AUV Rendezvous Online Path Planning in a Highly Cluttered Undersea Environment Using Evolutionary Algorithms

TL;DR

This paper develops and compares evolutionary algorithm-based path planning methods for autonomous underwater vehicles to efficiently and robustly achieve rendezvous in cluttered, dynamic undersea environments, accounting for obstacles and currents.

Contribution

It introduces a novel reactive planner integrating evolutionary algorithms with environmental awareness for AUV rendezvous in complex undersea terrains.

Findings

The proposed planner demonstrates high robustness in dynamic environments.

Evolutionary algorithms effectively optimize AUV paths considering currents and obstacles.

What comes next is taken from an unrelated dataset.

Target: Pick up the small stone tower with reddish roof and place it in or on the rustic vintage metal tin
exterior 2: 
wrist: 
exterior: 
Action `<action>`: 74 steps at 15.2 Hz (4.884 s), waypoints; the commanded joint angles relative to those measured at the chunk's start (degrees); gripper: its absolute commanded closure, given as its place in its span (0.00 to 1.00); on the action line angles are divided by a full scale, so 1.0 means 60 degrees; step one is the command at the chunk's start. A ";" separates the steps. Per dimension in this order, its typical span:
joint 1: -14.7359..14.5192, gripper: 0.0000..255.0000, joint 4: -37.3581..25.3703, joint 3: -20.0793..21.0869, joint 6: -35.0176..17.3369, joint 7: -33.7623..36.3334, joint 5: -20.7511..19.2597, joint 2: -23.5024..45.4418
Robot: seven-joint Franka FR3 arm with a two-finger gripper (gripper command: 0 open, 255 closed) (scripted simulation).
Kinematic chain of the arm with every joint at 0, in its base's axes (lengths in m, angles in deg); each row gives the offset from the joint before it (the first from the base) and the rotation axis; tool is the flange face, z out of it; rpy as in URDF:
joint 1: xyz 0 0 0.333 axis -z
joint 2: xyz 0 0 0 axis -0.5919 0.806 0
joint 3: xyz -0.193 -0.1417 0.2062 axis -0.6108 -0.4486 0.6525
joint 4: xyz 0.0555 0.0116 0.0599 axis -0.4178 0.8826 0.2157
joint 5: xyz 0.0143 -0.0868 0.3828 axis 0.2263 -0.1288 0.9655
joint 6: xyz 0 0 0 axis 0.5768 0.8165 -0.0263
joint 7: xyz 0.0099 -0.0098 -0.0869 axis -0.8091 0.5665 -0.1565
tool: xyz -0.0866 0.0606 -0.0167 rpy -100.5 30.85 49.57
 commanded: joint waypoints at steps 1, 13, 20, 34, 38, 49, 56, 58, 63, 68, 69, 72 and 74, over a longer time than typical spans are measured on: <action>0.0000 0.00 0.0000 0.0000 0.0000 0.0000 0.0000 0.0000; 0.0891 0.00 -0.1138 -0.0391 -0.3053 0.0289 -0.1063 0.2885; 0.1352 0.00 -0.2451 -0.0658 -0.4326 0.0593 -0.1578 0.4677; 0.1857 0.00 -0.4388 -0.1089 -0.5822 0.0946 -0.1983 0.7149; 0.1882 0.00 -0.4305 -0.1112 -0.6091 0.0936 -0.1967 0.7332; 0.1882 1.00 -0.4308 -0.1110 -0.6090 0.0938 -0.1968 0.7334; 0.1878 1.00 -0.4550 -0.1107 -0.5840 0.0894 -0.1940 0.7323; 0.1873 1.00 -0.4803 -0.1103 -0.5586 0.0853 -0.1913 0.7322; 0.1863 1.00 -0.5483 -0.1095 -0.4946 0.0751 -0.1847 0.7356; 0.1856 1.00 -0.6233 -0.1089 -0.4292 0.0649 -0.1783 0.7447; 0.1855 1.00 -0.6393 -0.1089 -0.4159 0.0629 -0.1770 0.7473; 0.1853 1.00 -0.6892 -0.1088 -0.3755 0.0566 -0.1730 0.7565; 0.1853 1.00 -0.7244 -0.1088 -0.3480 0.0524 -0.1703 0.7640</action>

The methods improve autonomy and success rate of underwater rendezvous missions.

Abstract

In this study, a single autonomous underwater vehicle (AUV) aims to rendezvous with a submerged leader recovery vehicle through a cluttered and variable operating field. The rendezvous problem is transformed into a nonlinear optimal control problem (NOCP) and then numerical solutions are provided. A penalty function method is utilized to combine the boundary conditions, vehicular and environmental constraints with the performance index that is final rendezvous time.Four evolutionary based path planning methods namely particle swarm optimization (PSO), biogeography-based optimization (BBO), differential evolution (DE) and Firefly algorithm (FA) are employed to establish a reactive planner module and provide a numerical solution for the proposed NOCP. The objective is to synthesize and analysis the performance and capability of the mentioned methods for guiding an AUV from loitering point toward the rendezvous place through a comprehensive simulation study.The proposed planner module entails a heuristic for refining the path considering situational awareness of underlying environment, encompassing static and dynamic obstacles overwhelmed in spatiotemporal current vectors.This leads to accommodate the unforeseen changes in the operating field like emergence of unpredicted obstacles or variability of current vector filed and turbulent regions. The simulation results demonstrate the inherent robustness and significant efficiency of the proposed planner in enhancement of the vehicle's autonomy in terms of using current force, coping undesired current disturbance for the desired rendezvous purpose. Advantages and shortcoming of all utilized methods are also presented based on the obtained results.